Vital rates of hybrids and parental species

The hybrids went extinct in two of the three semi-natural sites, whereas B. rapa plants survived to seed set at all sites. Flow cytometry indicated that 65 % of the seeds resulting from the hybridization method were hybrid. The proportion of hybrids among surviving plants of the hybrid lines decreased at all semi-natural sites compared with the initial seed population (Fisher’s exact test: P < 0·01), indicating that hybrids had a lower survival rate than B. rapa (Supplementary Data Fig. S2). All following analyses that tested for differences between hybrids and B. rapa are for the semi-natural site in which hybrids survived (Wytham).
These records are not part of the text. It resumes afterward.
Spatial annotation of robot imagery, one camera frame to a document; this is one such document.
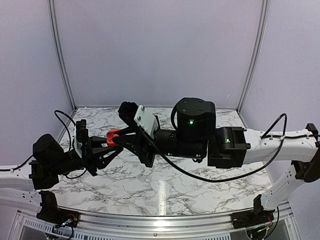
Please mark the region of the red round cap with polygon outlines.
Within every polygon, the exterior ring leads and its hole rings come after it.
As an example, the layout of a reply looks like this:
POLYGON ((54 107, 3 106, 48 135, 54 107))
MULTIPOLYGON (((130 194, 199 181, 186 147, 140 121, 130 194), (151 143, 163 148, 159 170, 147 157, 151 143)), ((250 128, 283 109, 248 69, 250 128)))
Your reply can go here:
POLYGON ((118 137, 118 135, 116 134, 116 132, 118 132, 119 130, 120 130, 120 129, 115 128, 115 129, 111 129, 111 130, 109 130, 109 131, 107 132, 107 134, 106 134, 106 138, 107 138, 106 144, 107 144, 108 147, 117 147, 117 146, 118 146, 118 144, 116 144, 116 143, 114 142, 114 138, 115 138, 115 137, 118 137))

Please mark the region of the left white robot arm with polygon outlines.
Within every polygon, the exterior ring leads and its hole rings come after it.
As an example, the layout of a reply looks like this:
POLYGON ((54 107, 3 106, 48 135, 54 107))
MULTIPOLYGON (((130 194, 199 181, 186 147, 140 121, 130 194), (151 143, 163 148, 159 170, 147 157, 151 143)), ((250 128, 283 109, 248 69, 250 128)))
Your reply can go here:
POLYGON ((65 151, 51 134, 42 135, 33 145, 31 156, 21 165, 1 166, 0 202, 32 212, 40 212, 53 223, 63 219, 56 197, 49 189, 59 183, 60 176, 87 170, 96 176, 124 149, 109 146, 103 137, 81 137, 71 140, 65 151))

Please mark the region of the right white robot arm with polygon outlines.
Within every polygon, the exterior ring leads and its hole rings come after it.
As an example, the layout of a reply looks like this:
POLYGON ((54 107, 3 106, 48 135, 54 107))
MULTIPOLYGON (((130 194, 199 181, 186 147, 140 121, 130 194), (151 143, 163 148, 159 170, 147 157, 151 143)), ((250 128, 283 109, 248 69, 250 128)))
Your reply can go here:
POLYGON ((170 157, 189 158, 196 163, 206 160, 209 167, 218 169, 290 161, 288 170, 270 190, 254 199, 254 208, 247 214, 252 224, 260 223, 298 187, 320 178, 320 136, 311 123, 295 132, 218 128, 215 104, 195 97, 182 98, 173 107, 172 129, 162 129, 154 114, 134 102, 123 102, 118 115, 127 127, 111 130, 108 145, 126 148, 149 168, 156 155, 165 160, 170 157))

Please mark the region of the aluminium front rail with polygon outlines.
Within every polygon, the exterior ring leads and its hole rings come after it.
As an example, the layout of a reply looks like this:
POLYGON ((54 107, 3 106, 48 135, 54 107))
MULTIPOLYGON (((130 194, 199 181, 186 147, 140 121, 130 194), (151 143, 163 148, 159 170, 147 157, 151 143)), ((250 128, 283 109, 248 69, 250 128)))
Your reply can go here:
POLYGON ((299 240, 291 209, 282 203, 273 220, 243 223, 233 212, 184 216, 135 216, 80 211, 77 226, 55 228, 32 211, 19 210, 10 240, 299 240))

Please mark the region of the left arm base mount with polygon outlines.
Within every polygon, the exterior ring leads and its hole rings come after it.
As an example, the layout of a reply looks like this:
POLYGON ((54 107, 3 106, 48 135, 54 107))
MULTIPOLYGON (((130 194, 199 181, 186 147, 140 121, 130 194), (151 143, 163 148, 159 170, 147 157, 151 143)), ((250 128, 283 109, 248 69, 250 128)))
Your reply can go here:
POLYGON ((39 194, 41 202, 40 211, 36 214, 38 219, 60 226, 64 222, 71 220, 67 225, 73 228, 77 227, 80 217, 78 211, 58 207, 56 196, 50 191, 41 190, 39 194))

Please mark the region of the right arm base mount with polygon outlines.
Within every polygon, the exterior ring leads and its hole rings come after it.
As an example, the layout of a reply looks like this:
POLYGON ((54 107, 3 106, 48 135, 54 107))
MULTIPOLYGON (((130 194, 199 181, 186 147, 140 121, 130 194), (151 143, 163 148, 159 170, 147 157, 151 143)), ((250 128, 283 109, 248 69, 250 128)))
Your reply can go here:
POLYGON ((230 215, 234 229, 247 228, 274 220, 275 209, 266 210, 261 198, 261 194, 254 198, 253 209, 234 212, 230 215))

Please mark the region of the left aluminium frame post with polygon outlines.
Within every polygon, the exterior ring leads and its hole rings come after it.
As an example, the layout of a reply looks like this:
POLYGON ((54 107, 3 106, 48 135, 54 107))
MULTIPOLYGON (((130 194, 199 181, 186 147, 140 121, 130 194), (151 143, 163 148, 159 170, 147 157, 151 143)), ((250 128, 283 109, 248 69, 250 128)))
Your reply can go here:
POLYGON ((63 49, 62 49, 62 43, 60 39, 60 33, 59 33, 59 25, 58 25, 58 18, 57 18, 57 11, 56 11, 56 3, 54 0, 48 0, 48 13, 49 13, 49 19, 50 19, 50 26, 53 36, 53 44, 54 49, 57 57, 57 63, 60 70, 60 75, 62 78, 62 83, 65 89, 66 97, 69 103, 70 108, 73 111, 77 110, 77 105, 75 102, 75 98, 73 95, 73 91, 71 88, 71 83, 69 80, 69 75, 67 71, 67 66, 64 59, 63 49))

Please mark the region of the aluminium frame post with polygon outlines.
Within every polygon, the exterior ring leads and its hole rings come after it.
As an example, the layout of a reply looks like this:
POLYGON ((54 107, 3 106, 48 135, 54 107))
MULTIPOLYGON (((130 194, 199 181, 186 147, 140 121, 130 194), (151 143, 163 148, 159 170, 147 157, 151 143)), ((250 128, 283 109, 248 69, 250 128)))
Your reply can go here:
POLYGON ((67 71, 67 66, 64 59, 63 49, 62 49, 62 43, 60 39, 60 33, 59 33, 59 25, 58 25, 58 18, 57 18, 57 11, 56 11, 56 3, 54 0, 48 0, 48 13, 49 13, 49 19, 50 19, 50 26, 53 36, 53 44, 54 49, 57 57, 57 63, 60 70, 60 75, 62 78, 62 83, 65 89, 66 97, 69 103, 70 108, 73 111, 77 110, 77 105, 75 102, 75 98, 73 95, 73 91, 71 88, 71 83, 69 80, 69 75, 67 71))
POLYGON ((239 99, 239 102, 238 102, 238 105, 236 108, 236 111, 238 112, 238 114, 240 114, 244 108, 246 99, 247 99, 249 91, 250 91, 250 86, 251 86, 253 78, 254 78, 256 65, 257 65, 259 54, 261 52, 261 48, 262 48, 262 44, 263 44, 263 38, 264 38, 264 34, 265 34, 267 17, 268 17, 268 10, 269 10, 269 0, 263 0, 261 2, 258 28, 257 28, 257 33, 256 33, 254 45, 253 45, 253 51, 252 51, 251 59, 249 62, 248 70, 246 73, 244 86, 242 88, 240 99, 239 99))

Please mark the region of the right aluminium frame post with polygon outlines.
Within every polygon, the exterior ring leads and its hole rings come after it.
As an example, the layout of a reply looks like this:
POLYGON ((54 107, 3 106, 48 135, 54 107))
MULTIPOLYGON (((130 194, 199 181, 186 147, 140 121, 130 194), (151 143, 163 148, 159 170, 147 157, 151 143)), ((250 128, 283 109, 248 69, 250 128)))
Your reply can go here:
POLYGON ((236 108, 236 111, 238 112, 238 114, 240 114, 244 108, 246 99, 247 99, 249 91, 250 91, 250 86, 251 86, 253 78, 254 78, 256 65, 257 65, 259 54, 261 52, 261 48, 262 48, 262 44, 263 44, 263 38, 264 38, 264 34, 265 34, 267 17, 268 17, 268 10, 269 10, 269 0, 263 0, 261 2, 258 28, 257 28, 257 33, 256 33, 254 45, 253 45, 253 51, 252 51, 251 59, 249 62, 248 70, 246 73, 244 86, 242 88, 240 99, 239 99, 239 102, 238 102, 238 105, 236 108))
In all semi-natural habitats, most B. napus (OSR) plants did not persist beyond the vegetative phase, with only seven plants flowering and none producing pods out of the 2250 B. napus seeds sown (Table 1); hence no full life-cycle characteristics can be given and λ is 0. In contrast, in the agricultural habitat the proportion of hybrids among the surviving plants in the hybrid lines did not decrease compared with that of the initial seed population, with 75 % of plants sampled being hybrid (binomial comparison; P = 0·63).

Table 1.

Estimated vital rates in (a) a semi-natural (Wytham) and (b) an agricultural habitat; identical vital rates are given where differences are not significant

(a) Semi-natural habitat
	Lambda (λ)	Germination (***)	Survival from seedling to adult	Survival until flowering (*)	Survival until seed set (**)	Fecundity (P = 0·06)	Overwinter seed survival (***)	Annual seed survival (***)
B. rapa	1·44	0·062	0·790	0·519	0·679	53·64	0·623	0·623
Hybrid (B. rapa × B. napus)	0·64	0·277	0·790	0·519	0·056	3·27	0·623	0·623
B. napus	0	0·08	0·790	0·259	0	0	0·012	0·012

(b) Agricultural habitat
	Lambda (λ)†	Germination	Survival from seedling to adult	Survival until flowering	Survival until seed set	Pods per plant (*)	Seeds per pod (***)	Viability (***)
B. rapa	8·8‡	0·355	0·812	0·939	0·948	324	13·7	0·984
Hybrid (B. rapa × B. napus)	8·9‡	0·355	0·812	0·939	0·948	19·4	1·81	0·596
B. napus	14·9‡	0·355	0·812	0·939	0·948	324	23·4	0·984

† Seed survival assumed to be the same as in the semi-natural habitat.

‡ In a hypothetical 1-year rotation with continuous OSR growth; see Table 3.

*P < 0·05; **P < 0·01; ***P < 0·001.

Semi-natural habitats

We identified significant demographic differences between the parents and hybrids at Wytham (Table 1). Hybrids had three times the germination rate (F_1,4 = 45·7; P = 0·003) but one-twelfth the late season survival compared with their collective parent types (F_1,4 = 39·5; P = 0·003). Fecundity was marginally significantly different between hybrids and B. rapa, with B. rapa individuals producing 15 times more seeds than hybrid individuals (F_1,4 = 6·77; P = 0·060). No differences were found for plant survival from early to late season.

We found substantially lower seed survival in the soil for B. napus than for B. rapa and hybrids for both over-winter (F_2,3 = 12·75; P = 0·034) and annual survival (F_2,5 = 40·2; P = 0·001) over all sites (Table 1). B. napus seed survival was close to zero (1·2 %). However, B. rapa and hybrids did not differ, and over-winter mortality did not differ from annual mortality. This suggests that the majority of seed mortality took place over the winter.

At Wytham the mean λ for B. rapa indicated an increasing population (Table 2), although confidence intervals encompassed 1 (population stability). For the hybrid, λ values indicated a population decline over the full confidence range (λ < 1). Elasticity analysis (Table 2) showed that the overwinter seed survival rate was the most important transition for hybrid populations, whereas both fecundity and survival had high elasticities for B. rapa.

Table 2.

Population growth rate (λ), confidence intervals and elasticities for the individual vital rates

	B. rapa†	Hybrid
Population growth rate (λ)	1·44	0·64
95 % Confidence interval	0·62–5·53	0·62–0·79
Elasticities
Overwinter seed bank survival	0·40	0·99
Survival rates and fecundity‡	0·60	0·01

† In the habitat (Wytham) in which both hybrids and B. rapa survived.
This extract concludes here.